Les caractéristiques communes de ces exemplaires sont les trois points suivants.
Le nombre de ashi-kanamono est souvent deux ou trois, et une nishiki-ori ou kumihimo de haute qualité est utilisée pour le sageo. Les signatures de lame proviennent également souvent de maîtres forgerons de l'époque, démontrant la qualité formelle de ces pièces comme des œuvres maîtresses unifiées du montage et de la lame.
Dans la recherche moderne sur les épées japonaises, hantachi-goshirae est un domaine avec relativement moins de recherche par rapport aux études de lame, et les discussions sur sa définition et sa portée continuent parmi les chercheurs en outils de koshirae.

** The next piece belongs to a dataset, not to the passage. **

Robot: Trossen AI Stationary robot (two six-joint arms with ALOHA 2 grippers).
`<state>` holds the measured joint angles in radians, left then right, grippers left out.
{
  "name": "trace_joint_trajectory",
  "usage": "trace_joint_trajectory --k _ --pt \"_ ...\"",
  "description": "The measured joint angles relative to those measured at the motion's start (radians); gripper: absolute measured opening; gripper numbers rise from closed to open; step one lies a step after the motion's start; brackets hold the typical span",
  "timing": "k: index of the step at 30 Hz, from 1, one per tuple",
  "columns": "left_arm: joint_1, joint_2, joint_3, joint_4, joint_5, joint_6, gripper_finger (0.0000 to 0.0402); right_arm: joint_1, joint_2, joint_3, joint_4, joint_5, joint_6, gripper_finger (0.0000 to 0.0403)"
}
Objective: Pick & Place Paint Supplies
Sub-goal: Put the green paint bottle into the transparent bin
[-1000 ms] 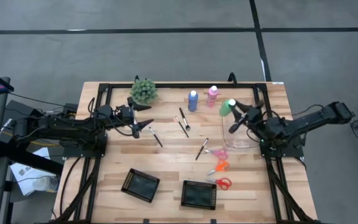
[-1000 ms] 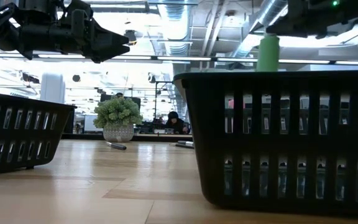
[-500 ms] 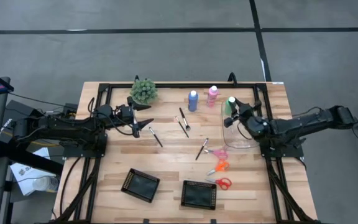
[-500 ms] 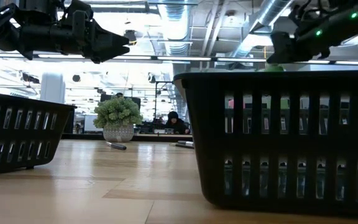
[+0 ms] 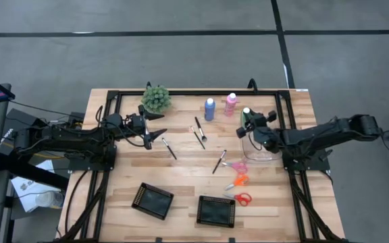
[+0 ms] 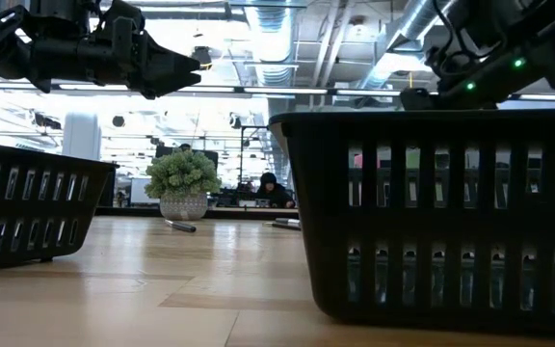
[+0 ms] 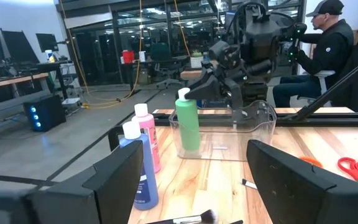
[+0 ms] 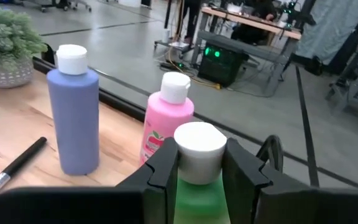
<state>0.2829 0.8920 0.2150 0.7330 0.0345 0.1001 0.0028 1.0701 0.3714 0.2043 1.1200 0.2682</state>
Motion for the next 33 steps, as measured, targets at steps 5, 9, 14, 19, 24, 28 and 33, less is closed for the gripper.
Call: trace_joint_trajectory --k 5,9,14,19,24,28,33 --pt "0.0 0.0 0.0 0.0 0.0 0.0 0.028 -0.013 0.012 0.0 -0.059 0.0 0.103 0.0082" --pt "0.0 0.0 0.0 0.0 0.0 0.0 0.028 -0.021 0.009 0.002 -0.111 0.013 0.189 0.0082" --pt "0.0 0.0 0.0 0.0 0.0 0.0 0.028 -0.021 0.008 0.003 -0.122 0.014 0.204 0.0083" --pt "0.0 0.0 0.0 0.0 0.0 0.0 0.028 -0.021 0.008 0.003 -0.147 0.015 0.271 0.011" --pt "0.0 0.0 0.0 0.0 0.0 0.0 0.028 -0.006 0.008 0.003 -0.175 0.009 0.319 0.0128" --pt "0.0 0.0 0.0 -0.001 0.0 0.0 0.028 0.014 0.009 0.0 -0.178 0.003 0.319 0.0131" --pt "0.0 0.0 0.0 -0.001 0.0 0.0 0.028 0.032 0.009 0.0 -0.178 0.018 0.31 0.0145"
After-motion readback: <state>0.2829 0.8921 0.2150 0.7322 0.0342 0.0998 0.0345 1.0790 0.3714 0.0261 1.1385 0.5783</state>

Dans les examens par la Société de Préservation des Épées d'Art Japonais et des Garnitures d'Épée (NBTHK), l'évaluation de la lame est le principal point focal, et les koshirae sont souvent évalués comme des accessoires, mais les montages fins peuvent recevoir une désignation indépendante en tant que bien culturel important.
Du point de vue des amateurs et des collectionneurs, hantachi-goshirae sont populaires en tant que « montages de haute qualité à prix raisonnable » qui sont plus faciles à obtenir que le pur tachi-goshirae (avec plus de pièces en circulation en raison du statut formel légèrement inférieur) et qui ont une qualité formelle plus élevée que uchigatana-goshirae. Cependant, l'identification des contrefaçons et des ajouts ultérieurs nécessite un œil expert, et la consultation avec des marchands d'épées fiables ou des institutions d'authentification est fortement recommandée lors de l'achat. Depuis 2026, des exemplaires fins de hantachi-goshirae apparaissent de plus en plus dans les maisons de ventes aux enchères internationales, et l'intérêt international augmente également.